*PROBLEM REQUIREMENTS*. Once you reach the line containing "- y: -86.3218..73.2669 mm" in the data below, restate each line word for word up to and including the one containing "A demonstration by".

*SUPPLIED DATA*.
★ ★ ★ ★ ★ ★ ★
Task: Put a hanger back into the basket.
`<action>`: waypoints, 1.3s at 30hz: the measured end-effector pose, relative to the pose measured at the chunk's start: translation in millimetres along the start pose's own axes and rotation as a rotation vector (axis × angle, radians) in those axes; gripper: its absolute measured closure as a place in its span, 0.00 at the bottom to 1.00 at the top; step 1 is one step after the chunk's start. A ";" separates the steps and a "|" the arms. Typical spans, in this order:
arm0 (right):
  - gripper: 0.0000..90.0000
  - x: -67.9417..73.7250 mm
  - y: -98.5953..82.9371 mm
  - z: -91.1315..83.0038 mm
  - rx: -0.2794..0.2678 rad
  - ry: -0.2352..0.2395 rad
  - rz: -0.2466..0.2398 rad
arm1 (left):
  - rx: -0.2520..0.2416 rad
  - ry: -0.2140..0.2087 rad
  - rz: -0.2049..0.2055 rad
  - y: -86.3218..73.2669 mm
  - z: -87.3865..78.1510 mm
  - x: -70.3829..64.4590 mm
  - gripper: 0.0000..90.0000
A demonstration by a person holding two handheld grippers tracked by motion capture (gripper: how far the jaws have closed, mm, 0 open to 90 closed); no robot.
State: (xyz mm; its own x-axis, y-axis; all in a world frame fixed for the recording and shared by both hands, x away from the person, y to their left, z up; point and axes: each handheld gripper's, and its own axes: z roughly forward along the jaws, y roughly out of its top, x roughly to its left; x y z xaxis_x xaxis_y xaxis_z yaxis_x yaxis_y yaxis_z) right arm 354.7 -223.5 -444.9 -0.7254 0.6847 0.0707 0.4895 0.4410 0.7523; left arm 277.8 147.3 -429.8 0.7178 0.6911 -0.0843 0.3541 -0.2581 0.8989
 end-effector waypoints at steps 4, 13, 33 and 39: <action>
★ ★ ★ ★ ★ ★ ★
*SOLUTION TO THE PROBLEM*.
  - y: -86.3218..73.2669 mm
  - z: -87.3865..78.1510 mm
  - x: -70.3829..64.4590 mm
  - gripper: 0.0000..90.0000
A demonstration by a person holding two handheld grippers tracked by motion capture (gripper: how far the jaws have closed, mm, 0 open to 90 closed); no robot.

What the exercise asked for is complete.